/csv_iterator

Primary LanguageOCamlMIT LicenseMIT

A CSV-iterator tool for Mac OS X

This is a tool that I use to iterate through the rows of a CSV file.

Requirements

  • Mac OS X (tested on Ventura 13.0.1)
  • OCaml (tested on version 4.13.1)
  • Apple Numbers

Assumptions

I assume you have a CSV file generated from an Apple Numbers spreadsheet. I mention Apple Numbers because CSV is a surprisingly unstandardised format, and my tool is quite specialised for the dialect of CSV that Apple Numbers exports. Other CSV files might or might not work.

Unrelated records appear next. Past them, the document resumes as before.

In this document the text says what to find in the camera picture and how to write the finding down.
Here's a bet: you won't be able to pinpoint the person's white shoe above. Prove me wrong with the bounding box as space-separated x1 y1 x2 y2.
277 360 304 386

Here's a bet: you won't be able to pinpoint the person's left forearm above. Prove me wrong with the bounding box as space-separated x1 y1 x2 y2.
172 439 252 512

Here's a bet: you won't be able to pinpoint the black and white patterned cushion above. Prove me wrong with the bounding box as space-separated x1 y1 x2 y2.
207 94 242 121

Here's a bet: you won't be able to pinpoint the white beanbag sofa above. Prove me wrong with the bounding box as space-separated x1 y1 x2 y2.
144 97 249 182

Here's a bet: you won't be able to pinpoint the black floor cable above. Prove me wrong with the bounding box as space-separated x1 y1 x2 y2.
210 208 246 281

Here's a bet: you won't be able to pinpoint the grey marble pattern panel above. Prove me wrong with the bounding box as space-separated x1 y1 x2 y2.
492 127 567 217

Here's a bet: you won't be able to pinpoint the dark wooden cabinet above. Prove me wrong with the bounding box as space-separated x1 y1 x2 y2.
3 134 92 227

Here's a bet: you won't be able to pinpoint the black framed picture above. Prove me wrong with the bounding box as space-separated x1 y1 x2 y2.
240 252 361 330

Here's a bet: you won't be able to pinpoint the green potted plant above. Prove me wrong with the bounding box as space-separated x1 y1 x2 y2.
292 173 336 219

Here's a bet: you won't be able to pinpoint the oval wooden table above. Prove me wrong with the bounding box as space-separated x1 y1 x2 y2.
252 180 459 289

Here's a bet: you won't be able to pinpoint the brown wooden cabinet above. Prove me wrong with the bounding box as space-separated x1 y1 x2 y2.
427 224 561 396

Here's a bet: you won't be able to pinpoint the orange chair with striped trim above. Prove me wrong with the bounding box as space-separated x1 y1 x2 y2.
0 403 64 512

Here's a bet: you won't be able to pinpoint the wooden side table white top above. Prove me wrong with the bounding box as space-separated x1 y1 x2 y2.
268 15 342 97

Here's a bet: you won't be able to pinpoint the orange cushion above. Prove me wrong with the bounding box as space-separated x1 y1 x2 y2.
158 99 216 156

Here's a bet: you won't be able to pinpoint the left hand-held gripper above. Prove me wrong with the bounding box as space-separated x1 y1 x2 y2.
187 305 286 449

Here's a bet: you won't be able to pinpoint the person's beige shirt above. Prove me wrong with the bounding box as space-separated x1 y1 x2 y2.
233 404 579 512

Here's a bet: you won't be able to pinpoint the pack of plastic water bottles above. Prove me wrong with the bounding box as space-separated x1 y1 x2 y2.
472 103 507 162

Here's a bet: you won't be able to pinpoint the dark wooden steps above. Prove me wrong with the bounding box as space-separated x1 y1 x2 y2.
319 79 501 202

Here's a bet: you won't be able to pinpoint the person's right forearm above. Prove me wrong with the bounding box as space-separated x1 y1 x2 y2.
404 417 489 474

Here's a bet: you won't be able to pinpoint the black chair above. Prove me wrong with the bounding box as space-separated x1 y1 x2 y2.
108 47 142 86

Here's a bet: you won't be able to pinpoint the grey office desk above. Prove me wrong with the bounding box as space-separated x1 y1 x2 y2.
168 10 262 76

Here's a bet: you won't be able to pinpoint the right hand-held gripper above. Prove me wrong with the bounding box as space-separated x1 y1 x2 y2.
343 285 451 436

In particular:

  • values are comma-separated (as you would expect),

  • values that do (or could) contain commas or newlines are wrapped in double-quotes,

  • but empty values are not wrapped in double-quotes,

  • double-quotes that appear inside values are replaced with two consecutive double-quotes (so "this is an ""example"" of a valid value")

Getting started

Run make.

This repo includes a sample CSV file. To use it to see how the tool works, run the following command:

./csv_iterator -csv database.csv -cmd "echo \$firstname got \$percent%."

You can also run make install to copy the executable into ~/bin. Then, if ~/bin is in your $PATH, you can run csv_iterator from any directory.

What the tool does

  1. The tool creates a new file called database.csv.tmp in which "" has been globally replaced with . This makes a Numbers-generated CSV file easier to parse (see note above).

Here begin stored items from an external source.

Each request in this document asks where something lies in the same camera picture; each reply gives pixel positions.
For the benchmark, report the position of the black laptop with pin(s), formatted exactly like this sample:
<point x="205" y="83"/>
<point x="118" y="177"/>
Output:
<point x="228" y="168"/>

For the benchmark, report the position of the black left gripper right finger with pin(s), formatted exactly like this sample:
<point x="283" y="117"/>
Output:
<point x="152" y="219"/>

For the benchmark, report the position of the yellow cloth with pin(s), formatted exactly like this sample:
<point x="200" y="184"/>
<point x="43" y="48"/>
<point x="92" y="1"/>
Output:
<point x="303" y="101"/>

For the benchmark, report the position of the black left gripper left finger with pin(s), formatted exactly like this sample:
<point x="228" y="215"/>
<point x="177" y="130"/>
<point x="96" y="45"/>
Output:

  2. For each non-header row of database.csv.tmp, the tool runs field1=v1 ... fieldN=vN eval 'command', where field1, ..., fieldN are the column names of the CSV file and v1, ..., vN are the values taken by those fields in the current row. In other words, the command command is run in a shell where the current row's values have been assigned to environment variables of the same name.

  3. You can set the -dryrun flag so that the commands to be run are printed to the terminal but not actually executed.

  4. If you set the -onlyfirstrow flag, the tool will stop after the first (non-header) row. This can be useful when testing.

Note:

  • I wrote \$firstname rather than $firstname above in order to prevent the firstname variable from being expanded when calling csv_iterator. It should only be expanded when the generated commands are executed.

  • Best avoid having backticks in the CSV file, as Bash might see those as commands to be executed.

  • Column names in the CSV file mustn't begin with a digit (because environment variables can't begin with a digit).